In this paper, wavelet techniques are employed for the fast numerical solution of a control problem governed by an elliptic boundary value problem with boundary control. A quadratic cost functional involving natural norms of the state and the control is to be minimized. Firstly the constraint, the elliptic boundary value problem, is formulated in an appropriate weak form that allows to handle varying boundary conditions explicitly: the boundary conditions are treated by Lagrange multipliers, leading to a saddle point problem. This is combined with a fictitious domain approach in order to cover also more complicated boundaries. Deviating from standard approaches, we then use (biorthogonal) wavelets to derive an equivalent infinite discretized control problem which involves only e2-norms and -operators. Classical methods from optimization yield the corresponding optimality conditions in terms of two weakly coupled (still infinite) saddle point problems for which a unique solution exists. For deriving finite-dimensional systems which are uniformly invertible, stability of the discretizations has to be ensured.

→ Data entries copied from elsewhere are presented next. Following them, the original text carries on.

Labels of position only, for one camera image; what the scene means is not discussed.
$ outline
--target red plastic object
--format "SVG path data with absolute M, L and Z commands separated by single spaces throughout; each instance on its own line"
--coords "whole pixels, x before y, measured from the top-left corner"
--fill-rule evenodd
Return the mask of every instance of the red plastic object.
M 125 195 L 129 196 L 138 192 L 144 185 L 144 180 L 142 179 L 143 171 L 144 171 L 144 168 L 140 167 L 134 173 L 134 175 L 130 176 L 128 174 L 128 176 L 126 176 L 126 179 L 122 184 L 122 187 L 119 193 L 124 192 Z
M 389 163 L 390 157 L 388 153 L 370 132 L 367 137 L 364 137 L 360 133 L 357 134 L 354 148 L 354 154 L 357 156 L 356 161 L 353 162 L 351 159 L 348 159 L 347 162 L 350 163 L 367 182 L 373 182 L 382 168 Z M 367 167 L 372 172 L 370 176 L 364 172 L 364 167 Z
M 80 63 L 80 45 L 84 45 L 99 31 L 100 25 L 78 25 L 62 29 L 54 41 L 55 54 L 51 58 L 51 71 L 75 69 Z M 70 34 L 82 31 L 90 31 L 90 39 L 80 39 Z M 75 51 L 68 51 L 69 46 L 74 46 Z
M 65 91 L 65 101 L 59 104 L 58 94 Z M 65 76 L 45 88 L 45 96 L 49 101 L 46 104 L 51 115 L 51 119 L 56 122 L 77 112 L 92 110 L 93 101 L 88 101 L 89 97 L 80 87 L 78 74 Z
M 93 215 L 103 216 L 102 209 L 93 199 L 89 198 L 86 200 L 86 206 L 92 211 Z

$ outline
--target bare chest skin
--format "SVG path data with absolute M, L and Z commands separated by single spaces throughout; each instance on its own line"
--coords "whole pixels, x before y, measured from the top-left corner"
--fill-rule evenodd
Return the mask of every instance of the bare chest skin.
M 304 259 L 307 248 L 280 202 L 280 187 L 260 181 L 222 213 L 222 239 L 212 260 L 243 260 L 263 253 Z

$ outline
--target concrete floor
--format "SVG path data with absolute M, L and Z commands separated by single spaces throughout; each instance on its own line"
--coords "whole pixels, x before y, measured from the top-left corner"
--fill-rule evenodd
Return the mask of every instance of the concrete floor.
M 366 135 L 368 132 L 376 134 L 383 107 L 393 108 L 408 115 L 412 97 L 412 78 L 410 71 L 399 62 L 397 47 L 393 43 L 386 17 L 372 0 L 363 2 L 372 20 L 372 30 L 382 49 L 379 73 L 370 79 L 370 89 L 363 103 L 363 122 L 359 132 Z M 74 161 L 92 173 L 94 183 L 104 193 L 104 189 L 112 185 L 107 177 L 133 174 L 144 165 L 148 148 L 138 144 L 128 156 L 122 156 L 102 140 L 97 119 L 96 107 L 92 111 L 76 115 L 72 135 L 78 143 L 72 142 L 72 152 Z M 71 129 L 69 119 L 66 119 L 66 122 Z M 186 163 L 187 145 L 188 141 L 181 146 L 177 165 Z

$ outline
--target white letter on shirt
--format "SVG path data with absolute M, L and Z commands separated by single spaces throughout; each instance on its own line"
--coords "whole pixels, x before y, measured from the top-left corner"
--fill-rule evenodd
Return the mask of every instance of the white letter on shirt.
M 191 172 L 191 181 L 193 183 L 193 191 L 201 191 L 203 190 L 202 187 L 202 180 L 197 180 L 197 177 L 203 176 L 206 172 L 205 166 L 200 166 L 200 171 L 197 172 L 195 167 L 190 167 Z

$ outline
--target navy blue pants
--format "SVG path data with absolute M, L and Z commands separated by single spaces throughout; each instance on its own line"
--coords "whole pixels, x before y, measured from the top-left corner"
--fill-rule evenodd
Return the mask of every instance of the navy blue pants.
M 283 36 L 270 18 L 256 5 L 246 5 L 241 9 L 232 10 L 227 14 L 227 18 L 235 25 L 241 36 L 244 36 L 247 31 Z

This together with the e2-setting circumvents the problem of preconditioning: all operators have uniformly bounded condition numbers independent of the discretization. In order to numerically solve the resulting (finite-dimensional) linear system of the weakly coupled saddle point problems, a fully iterative method is proposed which can be viewed as an inexact gradient scheme. It consists of a gradient algorithm as an outer iteration which alternatingly picks the two saddle point problems, and an inner iteration to solve each of the saddle point problems, exemplified in terms of the Uzawa algorithm. It is proved here that this strategy converges, provided that the inner systems are solved sufficiently well. Moreover, since the system matrix is well-conditioned, it is shown that in combination with a nested iteration strategy this iteration is asymptotically optimal in the sense that it provides the solution on discretization level J with an overall amount of arithmetic operations that is proportional to the number of unknows NJ on that level. Finally, numerical results are provided.